One more article instructing you on the merits of being open and fearless is not likely to help you actually be these things. What will? Perhaps this very honest post from content strategist Sara Wachter-Boettcher for The Pastry Box Project.
"You’ve probably heard about the importance of empathy in design and communication work—of understanding others’ emotions and considering their feelings when we make things for them to use," she writes, noting, "Whitney Hess believes it’s the foundation of an 'environment that encourages collaboration, iteration, and risk.'"
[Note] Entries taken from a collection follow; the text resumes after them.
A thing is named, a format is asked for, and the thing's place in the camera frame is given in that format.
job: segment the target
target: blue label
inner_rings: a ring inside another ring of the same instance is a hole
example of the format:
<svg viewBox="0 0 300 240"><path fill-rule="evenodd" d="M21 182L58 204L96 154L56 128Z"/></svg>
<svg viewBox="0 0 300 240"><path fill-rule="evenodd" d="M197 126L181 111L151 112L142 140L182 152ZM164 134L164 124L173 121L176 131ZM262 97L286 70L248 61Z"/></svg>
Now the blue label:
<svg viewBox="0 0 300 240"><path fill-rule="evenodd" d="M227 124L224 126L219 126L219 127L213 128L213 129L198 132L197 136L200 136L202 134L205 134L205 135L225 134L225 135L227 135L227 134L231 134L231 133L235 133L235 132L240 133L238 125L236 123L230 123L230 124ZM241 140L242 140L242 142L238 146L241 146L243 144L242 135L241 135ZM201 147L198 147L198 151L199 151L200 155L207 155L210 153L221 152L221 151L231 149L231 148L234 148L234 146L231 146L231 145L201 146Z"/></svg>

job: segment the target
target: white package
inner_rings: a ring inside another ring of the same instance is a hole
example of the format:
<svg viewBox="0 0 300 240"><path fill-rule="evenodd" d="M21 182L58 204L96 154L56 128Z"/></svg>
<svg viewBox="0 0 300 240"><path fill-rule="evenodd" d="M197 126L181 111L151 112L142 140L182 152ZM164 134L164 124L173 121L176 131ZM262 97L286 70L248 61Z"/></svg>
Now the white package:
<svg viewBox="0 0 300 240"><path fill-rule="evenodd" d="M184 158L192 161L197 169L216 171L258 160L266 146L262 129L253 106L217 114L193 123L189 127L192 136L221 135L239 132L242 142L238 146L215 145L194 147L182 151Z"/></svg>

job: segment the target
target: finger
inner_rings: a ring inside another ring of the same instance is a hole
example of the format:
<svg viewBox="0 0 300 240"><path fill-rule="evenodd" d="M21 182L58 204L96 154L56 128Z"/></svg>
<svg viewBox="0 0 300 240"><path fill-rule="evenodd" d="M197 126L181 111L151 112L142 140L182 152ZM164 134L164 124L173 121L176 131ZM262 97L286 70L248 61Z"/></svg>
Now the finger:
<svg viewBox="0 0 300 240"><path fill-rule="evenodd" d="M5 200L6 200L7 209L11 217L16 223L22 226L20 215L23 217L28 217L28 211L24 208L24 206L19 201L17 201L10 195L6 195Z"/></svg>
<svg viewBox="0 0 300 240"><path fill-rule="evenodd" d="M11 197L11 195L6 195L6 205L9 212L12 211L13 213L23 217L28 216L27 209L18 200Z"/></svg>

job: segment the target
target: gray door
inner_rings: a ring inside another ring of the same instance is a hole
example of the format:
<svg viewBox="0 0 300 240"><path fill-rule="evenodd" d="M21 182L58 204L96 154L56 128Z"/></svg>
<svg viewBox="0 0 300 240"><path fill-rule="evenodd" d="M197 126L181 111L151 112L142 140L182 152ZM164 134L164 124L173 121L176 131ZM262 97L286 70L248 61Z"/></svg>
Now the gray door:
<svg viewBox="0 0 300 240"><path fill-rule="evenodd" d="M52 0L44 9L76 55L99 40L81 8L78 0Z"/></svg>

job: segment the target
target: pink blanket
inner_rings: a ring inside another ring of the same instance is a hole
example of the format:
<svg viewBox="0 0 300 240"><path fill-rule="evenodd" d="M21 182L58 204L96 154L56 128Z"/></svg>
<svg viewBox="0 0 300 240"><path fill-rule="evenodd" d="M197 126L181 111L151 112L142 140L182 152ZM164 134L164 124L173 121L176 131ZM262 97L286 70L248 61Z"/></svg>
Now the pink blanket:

So why are you failing to be fearless when it comes to empathy and risk?
"We can’t begin being empathetic when another person arrives. We have to already have made a space in our lives where empathy can thrive. And that means being open—truly open—to feeling emotions we may not want to feel. It means allowing another’s experiences to gut us. It means ceding control. Empathy begins with vulnerability," she says, and vulnerability is very, very hard.
"There’s a safety in creating distance—in carefully managing perceptions and avoiding the things that make you feel unprepared and unworthy. It’s easier to get by when you have a buffer," she writes, "but that distance not only keeps you from greatness; it also numbs you. It protects you from your own emotions, sure. But it also makes it impossible to feel anyone else’s."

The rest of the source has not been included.